§ **Dataset extract**:
>>>>
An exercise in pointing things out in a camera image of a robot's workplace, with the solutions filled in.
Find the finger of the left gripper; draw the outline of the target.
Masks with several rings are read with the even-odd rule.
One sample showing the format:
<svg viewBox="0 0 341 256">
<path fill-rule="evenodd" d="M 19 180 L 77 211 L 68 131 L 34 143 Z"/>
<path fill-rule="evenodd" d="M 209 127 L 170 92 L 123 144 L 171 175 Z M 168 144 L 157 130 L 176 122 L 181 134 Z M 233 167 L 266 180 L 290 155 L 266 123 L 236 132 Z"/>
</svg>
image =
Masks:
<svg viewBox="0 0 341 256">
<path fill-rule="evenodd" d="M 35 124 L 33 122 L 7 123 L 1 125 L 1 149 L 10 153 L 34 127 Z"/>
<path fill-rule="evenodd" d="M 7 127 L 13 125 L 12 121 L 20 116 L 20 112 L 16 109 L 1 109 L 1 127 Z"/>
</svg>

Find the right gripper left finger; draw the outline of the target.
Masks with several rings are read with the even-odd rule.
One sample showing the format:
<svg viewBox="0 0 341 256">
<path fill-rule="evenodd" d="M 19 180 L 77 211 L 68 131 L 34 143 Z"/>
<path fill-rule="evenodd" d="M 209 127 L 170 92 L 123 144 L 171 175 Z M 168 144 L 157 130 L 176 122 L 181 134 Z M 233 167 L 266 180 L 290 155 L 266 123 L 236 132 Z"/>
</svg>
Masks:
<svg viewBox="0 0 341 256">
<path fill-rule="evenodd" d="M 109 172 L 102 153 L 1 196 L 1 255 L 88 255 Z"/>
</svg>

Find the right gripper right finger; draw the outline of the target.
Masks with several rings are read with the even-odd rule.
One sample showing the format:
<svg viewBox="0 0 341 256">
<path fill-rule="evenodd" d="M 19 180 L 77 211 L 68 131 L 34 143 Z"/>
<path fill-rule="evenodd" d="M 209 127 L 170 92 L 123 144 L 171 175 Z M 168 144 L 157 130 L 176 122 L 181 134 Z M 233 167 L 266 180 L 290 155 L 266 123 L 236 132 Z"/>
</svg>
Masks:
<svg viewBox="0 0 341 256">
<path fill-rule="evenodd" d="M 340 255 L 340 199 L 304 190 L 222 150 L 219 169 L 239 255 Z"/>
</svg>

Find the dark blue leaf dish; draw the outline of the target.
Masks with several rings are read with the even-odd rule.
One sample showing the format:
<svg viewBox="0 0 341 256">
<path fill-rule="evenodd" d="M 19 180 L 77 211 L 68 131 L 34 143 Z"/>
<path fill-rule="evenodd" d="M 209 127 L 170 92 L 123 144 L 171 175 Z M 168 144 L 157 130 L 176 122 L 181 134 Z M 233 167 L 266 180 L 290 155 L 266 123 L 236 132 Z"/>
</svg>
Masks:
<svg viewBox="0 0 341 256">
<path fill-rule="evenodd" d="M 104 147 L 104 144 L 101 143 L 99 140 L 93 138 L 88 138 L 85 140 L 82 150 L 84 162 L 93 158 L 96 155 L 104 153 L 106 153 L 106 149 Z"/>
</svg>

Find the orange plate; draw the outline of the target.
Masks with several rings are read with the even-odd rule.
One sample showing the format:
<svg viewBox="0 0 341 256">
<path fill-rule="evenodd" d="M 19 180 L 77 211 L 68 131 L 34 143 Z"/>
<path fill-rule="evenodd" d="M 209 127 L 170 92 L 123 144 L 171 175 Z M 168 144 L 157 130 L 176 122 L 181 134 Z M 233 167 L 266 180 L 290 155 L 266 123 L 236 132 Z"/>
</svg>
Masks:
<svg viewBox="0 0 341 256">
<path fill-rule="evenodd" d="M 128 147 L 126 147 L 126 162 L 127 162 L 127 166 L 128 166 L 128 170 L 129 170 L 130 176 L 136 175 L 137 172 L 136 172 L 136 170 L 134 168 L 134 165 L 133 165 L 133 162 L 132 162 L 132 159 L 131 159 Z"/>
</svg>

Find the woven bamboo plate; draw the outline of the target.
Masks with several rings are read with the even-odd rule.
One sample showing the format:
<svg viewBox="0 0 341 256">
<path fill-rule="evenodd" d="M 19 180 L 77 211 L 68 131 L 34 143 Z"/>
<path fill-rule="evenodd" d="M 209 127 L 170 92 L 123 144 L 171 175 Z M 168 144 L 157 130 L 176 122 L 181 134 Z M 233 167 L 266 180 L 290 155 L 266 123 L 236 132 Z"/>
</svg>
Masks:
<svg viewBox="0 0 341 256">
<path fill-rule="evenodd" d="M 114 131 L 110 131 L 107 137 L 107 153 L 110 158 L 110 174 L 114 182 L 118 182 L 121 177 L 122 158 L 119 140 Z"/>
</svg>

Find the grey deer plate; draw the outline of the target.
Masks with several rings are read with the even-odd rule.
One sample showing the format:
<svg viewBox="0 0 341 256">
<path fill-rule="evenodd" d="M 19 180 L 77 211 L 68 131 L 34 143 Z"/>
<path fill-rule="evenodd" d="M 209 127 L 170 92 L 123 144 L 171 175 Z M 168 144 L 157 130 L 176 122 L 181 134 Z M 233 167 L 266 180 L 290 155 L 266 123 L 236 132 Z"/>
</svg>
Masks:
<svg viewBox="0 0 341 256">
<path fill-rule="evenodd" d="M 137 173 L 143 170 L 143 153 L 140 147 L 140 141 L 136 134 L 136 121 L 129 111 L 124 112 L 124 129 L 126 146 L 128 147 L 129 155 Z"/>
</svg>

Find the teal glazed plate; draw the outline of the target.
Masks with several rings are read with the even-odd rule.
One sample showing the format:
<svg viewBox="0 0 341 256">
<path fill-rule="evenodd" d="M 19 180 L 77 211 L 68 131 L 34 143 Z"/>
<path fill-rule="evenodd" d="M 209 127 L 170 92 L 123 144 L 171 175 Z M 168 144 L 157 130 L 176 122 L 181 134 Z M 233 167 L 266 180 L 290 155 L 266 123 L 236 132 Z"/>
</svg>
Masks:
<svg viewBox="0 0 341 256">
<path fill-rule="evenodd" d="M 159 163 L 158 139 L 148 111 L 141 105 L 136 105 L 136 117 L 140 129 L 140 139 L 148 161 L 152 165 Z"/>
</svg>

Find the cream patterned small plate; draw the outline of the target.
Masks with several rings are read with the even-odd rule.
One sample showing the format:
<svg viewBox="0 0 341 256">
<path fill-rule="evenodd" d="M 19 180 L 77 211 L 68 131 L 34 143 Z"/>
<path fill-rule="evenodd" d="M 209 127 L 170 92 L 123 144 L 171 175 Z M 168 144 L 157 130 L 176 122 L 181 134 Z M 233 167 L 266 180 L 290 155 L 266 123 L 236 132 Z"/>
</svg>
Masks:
<<<<
§ **What is being asked**: The full listing needs to be transcribed exactly.

§ **Response for this exercise**:
An exercise in pointing things out in a camera image of a robot's workplace, with the solutions filled in.
Find the finger of the left gripper; draw the outline of the target.
Masks with several rings are read with the even-odd rule.
One sample showing the format:
<svg viewBox="0 0 341 256">
<path fill-rule="evenodd" d="M 19 180 L 77 211 L 68 131 L 34 143 Z"/>
<path fill-rule="evenodd" d="M 209 127 L 170 92 L 123 144 L 171 175 Z M 168 144 L 157 130 L 176 122 L 181 134 Z M 233 167 L 266 180 L 290 155 L 266 123 L 236 132 Z"/>
</svg>
image =
Masks:
<svg viewBox="0 0 341 256">
<path fill-rule="evenodd" d="M 35 124 L 33 122 L 7 123 L 1 125 L 1 149 L 10 153 L 34 127 Z"/>
<path fill-rule="evenodd" d="M 7 127 L 13 125 L 12 121 L 20 116 L 20 112 L 16 109 L 1 109 L 1 127 Z"/>
</svg>

Find the right gripper left finger; draw the outline of the target.
Masks with several rings are read with the even-odd rule.
One sample showing the format:
<svg viewBox="0 0 341 256">
<path fill-rule="evenodd" d="M 19 180 L 77 211 L 68 131 L 34 143 Z"/>
<path fill-rule="evenodd" d="M 209 127 L 170 92 L 123 144 L 171 175 Z M 168 144 L 157 130 L 176 122 L 181 134 Z M 233 167 L 266 180 L 290 155 L 266 123 L 236 132 Z"/>
</svg>
Masks:
<svg viewBox="0 0 341 256">
<path fill-rule="evenodd" d="M 109 172 L 102 153 L 1 196 L 1 255 L 88 255 Z"/>
</svg>

Find the right gripper right finger; draw the outline of the target.
Masks with several rings are read with the even-odd rule.
One sample showing the format:
<svg viewBox="0 0 341 256">
<path fill-rule="evenodd" d="M 19 180 L 77 211 L 68 131 L 34 143 Z"/>
<path fill-rule="evenodd" d="M 209 127 L 170 92 L 123 144 L 171 175 Z M 168 144 L 157 130 L 176 122 L 181 134 Z M 233 167 L 266 180 L 290 155 L 266 123 L 236 132 Z"/>
</svg>
Masks:
<svg viewBox="0 0 341 256">
<path fill-rule="evenodd" d="M 340 255 L 340 199 L 304 190 L 222 150 L 219 169 L 239 255 Z"/>
</svg>

Find the dark blue leaf dish; draw the outline of the target.
Masks with several rings are read with the even-odd rule.
One sample showing the format:
<svg viewBox="0 0 341 256">
<path fill-rule="evenodd" d="M 19 180 L 77 211 L 68 131 L 34 143 Z"/>
<path fill-rule="evenodd" d="M 209 127 L 170 92 L 123 144 L 171 175 Z M 168 144 L 157 130 L 176 122 L 181 134 Z M 233 167 L 266 180 L 290 155 L 266 123 L 236 132 Z"/>
</svg>
Masks:
<svg viewBox="0 0 341 256">
<path fill-rule="evenodd" d="M 104 147 L 104 144 L 101 143 L 99 140 L 93 138 L 88 138 L 85 140 L 82 150 L 84 162 L 93 158 L 96 155 L 104 153 L 106 153 L 106 149 Z"/>
</svg>

Find the orange plate; draw the outline of the target.
Masks with several rings are read with the even-odd rule.
One sample showing the format:
<svg viewBox="0 0 341 256">
<path fill-rule="evenodd" d="M 19 180 L 77 211 L 68 131 L 34 143 Z"/>
<path fill-rule="evenodd" d="M 209 127 L 170 92 L 123 144 L 171 175 Z M 168 144 L 157 130 L 176 122 L 181 134 Z M 233 167 L 266 180 L 290 155 L 266 123 L 236 132 Z"/>
</svg>
Masks:
<svg viewBox="0 0 341 256">
<path fill-rule="evenodd" d="M 128 147 L 126 147 L 126 162 L 127 162 L 127 166 L 128 166 L 128 170 L 129 170 L 130 176 L 136 175 L 137 172 L 136 172 L 136 170 L 134 168 L 134 165 L 133 165 L 133 162 L 132 162 L 132 159 L 131 159 Z"/>
</svg>

Find the woven bamboo plate; draw the outline of the target.
Masks with several rings are read with the even-odd rule.
One sample showing the format:
<svg viewBox="0 0 341 256">
<path fill-rule="evenodd" d="M 19 180 L 77 211 L 68 131 L 34 143 Z"/>
<path fill-rule="evenodd" d="M 209 127 L 170 92 L 123 144 L 171 175 Z M 168 144 L 157 130 L 176 122 L 181 134 Z M 233 167 L 266 180 L 290 155 L 266 123 L 236 132 Z"/>
</svg>
Masks:
<svg viewBox="0 0 341 256">
<path fill-rule="evenodd" d="M 114 131 L 110 131 L 107 137 L 107 153 L 110 158 L 110 174 L 114 182 L 118 182 L 121 177 L 122 158 L 119 140 Z"/>
</svg>

Find the grey deer plate; draw the outline of the target.
Masks with several rings are read with the even-odd rule.
One sample showing the format:
<svg viewBox="0 0 341 256">
<path fill-rule="evenodd" d="M 19 180 L 77 211 L 68 131 L 34 143 Z"/>
<path fill-rule="evenodd" d="M 209 127 L 170 92 L 123 144 L 171 175 Z M 168 144 L 157 130 L 176 122 L 181 134 Z M 233 167 L 266 180 L 290 155 L 266 123 L 236 132 Z"/>
</svg>
Masks:
<svg viewBox="0 0 341 256">
<path fill-rule="evenodd" d="M 137 173 L 143 170 L 143 153 L 140 147 L 140 141 L 136 134 L 136 121 L 129 111 L 124 112 L 124 129 L 126 146 L 128 147 L 129 155 Z"/>
</svg>

Find the teal glazed plate; draw the outline of the target.
Masks with several rings are read with the even-odd rule.
One sample showing the format:
<svg viewBox="0 0 341 256">
<path fill-rule="evenodd" d="M 19 180 L 77 211 L 68 131 L 34 143 Z"/>
<path fill-rule="evenodd" d="M 209 127 L 170 92 L 123 144 L 171 175 Z M 168 144 L 157 130 L 176 122 L 181 134 Z M 233 167 L 266 180 L 290 155 L 266 123 L 236 132 Z"/>
</svg>
Masks:
<svg viewBox="0 0 341 256">
<path fill-rule="evenodd" d="M 159 163 L 158 139 L 148 111 L 141 105 L 136 105 L 136 117 L 140 129 L 140 139 L 148 161 L 152 165 Z"/>
</svg>

Find the cream patterned small plate; draw the outline of the target.
Masks with several rings are read with the even-odd rule.
One sample showing the format:
<svg viewBox="0 0 341 256">
<path fill-rule="evenodd" d="M 19 180 L 77 211 L 68 131 L 34 143 Z"/>
<path fill-rule="evenodd" d="M 209 127 L 170 92 L 123 144 L 171 175 Z M 168 144 L 157 130 L 176 122 L 181 134 Z M 233 167 L 266 180 L 290 155 L 266 123 L 236 132 Z"/>
</svg>
Masks:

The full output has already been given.